Last Sunday (April 2), I got the chance to spend most of the worship hour with our Sunday School kids. Misty asked me a while back if I would come and talk to them about the symbols in Christianity, with particular emphasis on Palm Sunday and Easter.

Palm Sunday is the special worship day when we remember how the people of Jerusalem welcomed Jesus by waving palms and crying out, “Hosanna!” Both of those things, the palms and the word they used were understood as ways of welcoming a “special someone” with joy. That special person was someone they believed to have been sent by God to lead the Hebrew people – in this case, Jesus. They were, in effect, saying, “Here comes the guy who was sent by God to make things better!!”

Adulation can be fleeting, though. Less than a week later, many among those same crowds would be calling out to Pontius Pilate, the Roman military governor, to crucify Jesus. It seems that they had expectations of Jesus that hadn’t been lived up to! Sometimes we find ourselves in similar situations – welcoming someone or something based on our own assumptions, only to have reality turn out to be very different.

One of the things that’s important to remember about symbols is that they stand for something else. When we see the U.S. flag, we’re not really looking at a map of our country … or a satellite photo … we’re looking at a symbol of our nation and all that is wrapped up in our own perceptions.  For example, the Stars and Stripes is a symbol of liberty and freedom. Symbols are different, however, from actions inspired by those symbols. An action that reminds us of something else is called ‘symbolic.’ Using the previous flag analogy, the flag makes us think of liberty and freedom; a soldier willingly risking his or her life to protect our liberty and freedom is “symbolic” and incorporates the feelings we have for a symbol with the recognition that those things that the symbol calls to mind must be proclaimed through action, as well.

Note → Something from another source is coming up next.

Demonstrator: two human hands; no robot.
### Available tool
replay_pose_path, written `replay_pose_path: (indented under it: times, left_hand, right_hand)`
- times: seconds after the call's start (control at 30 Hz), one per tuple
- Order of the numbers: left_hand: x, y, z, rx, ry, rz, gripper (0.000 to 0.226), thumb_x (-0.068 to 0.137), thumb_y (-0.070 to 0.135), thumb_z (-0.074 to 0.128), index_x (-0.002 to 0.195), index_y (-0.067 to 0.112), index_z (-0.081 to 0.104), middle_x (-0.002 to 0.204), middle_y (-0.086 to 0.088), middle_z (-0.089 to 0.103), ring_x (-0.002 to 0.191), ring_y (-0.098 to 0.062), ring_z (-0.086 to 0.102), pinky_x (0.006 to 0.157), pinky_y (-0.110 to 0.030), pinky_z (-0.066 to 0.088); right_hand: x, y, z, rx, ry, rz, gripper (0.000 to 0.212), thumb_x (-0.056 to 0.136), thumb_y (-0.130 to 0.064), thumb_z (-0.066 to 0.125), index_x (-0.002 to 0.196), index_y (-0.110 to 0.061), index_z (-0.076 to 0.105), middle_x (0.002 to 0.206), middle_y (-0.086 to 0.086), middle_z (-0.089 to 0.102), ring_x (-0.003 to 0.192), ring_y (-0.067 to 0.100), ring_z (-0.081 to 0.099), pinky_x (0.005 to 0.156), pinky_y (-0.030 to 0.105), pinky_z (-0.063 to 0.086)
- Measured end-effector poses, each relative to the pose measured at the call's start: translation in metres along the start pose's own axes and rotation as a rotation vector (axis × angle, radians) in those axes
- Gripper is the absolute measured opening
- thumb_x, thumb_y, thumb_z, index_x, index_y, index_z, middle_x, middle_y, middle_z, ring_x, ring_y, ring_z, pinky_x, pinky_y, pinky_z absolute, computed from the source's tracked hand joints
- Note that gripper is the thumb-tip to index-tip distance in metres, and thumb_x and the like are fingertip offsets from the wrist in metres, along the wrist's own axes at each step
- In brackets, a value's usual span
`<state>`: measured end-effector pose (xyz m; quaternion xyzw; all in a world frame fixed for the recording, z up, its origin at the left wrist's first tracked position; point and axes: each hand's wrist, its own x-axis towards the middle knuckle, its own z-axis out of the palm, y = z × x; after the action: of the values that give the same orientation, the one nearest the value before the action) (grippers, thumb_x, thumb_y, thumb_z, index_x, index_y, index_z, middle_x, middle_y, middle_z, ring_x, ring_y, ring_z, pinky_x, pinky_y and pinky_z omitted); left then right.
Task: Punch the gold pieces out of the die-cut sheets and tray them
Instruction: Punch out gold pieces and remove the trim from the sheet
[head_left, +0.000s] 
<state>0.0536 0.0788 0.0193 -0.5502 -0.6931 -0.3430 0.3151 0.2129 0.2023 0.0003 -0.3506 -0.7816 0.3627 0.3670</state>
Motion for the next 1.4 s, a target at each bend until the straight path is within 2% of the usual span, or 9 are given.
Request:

The ultimate, overarching symbol for Lent (the period leading up to Easter) is, of course, the cross. In the Protestant tradition (Methodist, Presbyterian, Lutheran, Episcopal, etc …) the cross is always shown without a figure on it – keeping our focus on the Risen Christ rather than the crucified Christ. It is a symbol of the cruelty that structures of power and influence can inflict on those who date to be different; it is a symbol of the depth of love that God feels for us, and how that love allowed Jesus to willingly give up his life so we could know about that love 2000 years later; it is also a symbol of God’s triumph over not only the forces of worldly oppression, but also over death itself.

The cross is the symbol – but that symbol must be proclaimed through action, as well. And that’s where we come in. I often urge people to live like Christ – becoming his hands and feet alive in love in our world. In reality what I’m saying is that everything we do should be symbolic of Jesus Christ and the love he demonstrated for all he met. Nothing speaks as loudly as a Christian believer loving like Jesus!

We are the people of Easter! We are also the people of the cross. Let’s act like it.